Miércoles. Libros intervenidos y selfies: En la Biblioteca Alfonsina Storni, el Colectivo El Imperio y la Libélula y Taller de estampa manual Primera Impresión intervienen una serie de títulos relacionados con el río. Se inaugura Un lugar para mirar, miradores de Laura Glusman en Parque Regional Sur, con vistas a las Quebradas del Saladillo donde “hacer la foto”. En el museo de La Capital, se proyecta el film Voluptas dolendi-i gesti del Caravaggio, de Francesco Vitali. A las 19.30 toca Leo García y se inauguran muestras en el CEC.

Jueves. Juanele: en la Plaza Pringles habrá un desfile, proyección de imágenes y poemas sonoros referidos a la obra del poeta Juan L. Ortiz. También, inaugura Atracción Nómade en Casa / Espacio en obra, con artistas de cuatro provincias.

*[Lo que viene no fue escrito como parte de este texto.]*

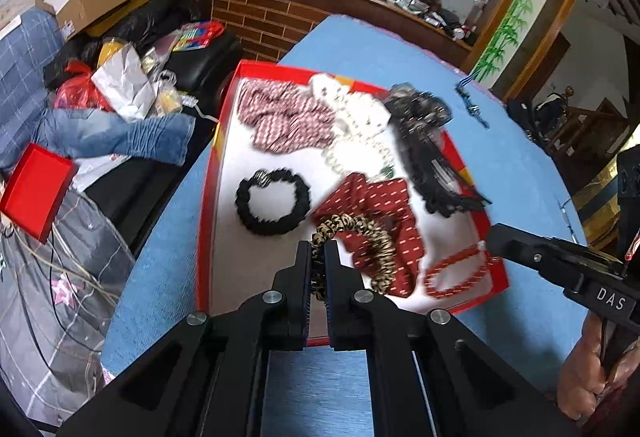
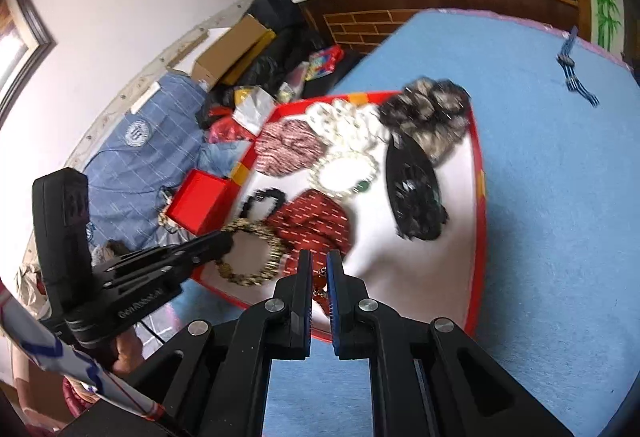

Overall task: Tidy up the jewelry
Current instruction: 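Open both tools to drop the leopard scrunchie and red bracelet into the tray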

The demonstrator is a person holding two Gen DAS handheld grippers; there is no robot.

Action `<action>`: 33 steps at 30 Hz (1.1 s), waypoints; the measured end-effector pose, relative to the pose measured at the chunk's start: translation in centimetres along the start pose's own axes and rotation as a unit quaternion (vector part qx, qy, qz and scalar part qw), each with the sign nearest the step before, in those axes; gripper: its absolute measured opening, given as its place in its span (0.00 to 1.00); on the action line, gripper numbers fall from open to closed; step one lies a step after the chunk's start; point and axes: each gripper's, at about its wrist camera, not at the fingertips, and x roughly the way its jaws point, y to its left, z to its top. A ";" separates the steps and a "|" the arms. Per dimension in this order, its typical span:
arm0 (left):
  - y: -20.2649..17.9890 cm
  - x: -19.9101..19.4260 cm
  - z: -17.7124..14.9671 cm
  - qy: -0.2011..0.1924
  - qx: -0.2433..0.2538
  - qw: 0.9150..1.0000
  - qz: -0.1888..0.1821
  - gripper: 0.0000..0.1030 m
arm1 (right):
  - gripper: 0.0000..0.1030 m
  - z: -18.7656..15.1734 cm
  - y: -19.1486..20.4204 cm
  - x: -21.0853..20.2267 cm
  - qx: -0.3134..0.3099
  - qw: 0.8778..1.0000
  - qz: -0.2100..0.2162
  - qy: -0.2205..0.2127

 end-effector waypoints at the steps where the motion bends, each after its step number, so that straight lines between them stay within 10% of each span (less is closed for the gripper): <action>1: 0.2 0.2 -0.1 0.002 -0.002 1.000 0.002 0.06 | 0.08 -0.2 -0.4 0.2 0.002 1.000 -0.004 0.003; 33: 0.6 2.3 -0.7 0.008 0.011 0.998 0.061 0.06 | 0.08 -1.5 -5.0 2.6 0.029 0.995 -0.087 0.030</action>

Viernes. Noche de los Museos: Hasta la medianoche, puertas abiertas en nueve museos y el espacio CEC, donde habrá un recital de Vinilo Café. Se pueden recorrer en tranvía. En Richieri, inaugura la muestra Afluente, de Gabriel Baggio. Sobre la fachada del edificio del Diario La Capital se proyectará Islote, obra de Laura Glusman.

Sábado. Pesca y fiesta: el día arranca con taller de hilados con Roberta Valencia Muñoz, en su muestra Awasunchis, en Biblioteca Estrada. Sigue al mediodía en Costa Alta con un día de pesca con artistas (Verónica Gómez, Román Vitali, Fabiana Imola, Eugenia Calvo). La semana termina cerca de la medianoche, con una fiesta en la explanada y túnel del MACRo con intervenciones de arte digital del festival Robot.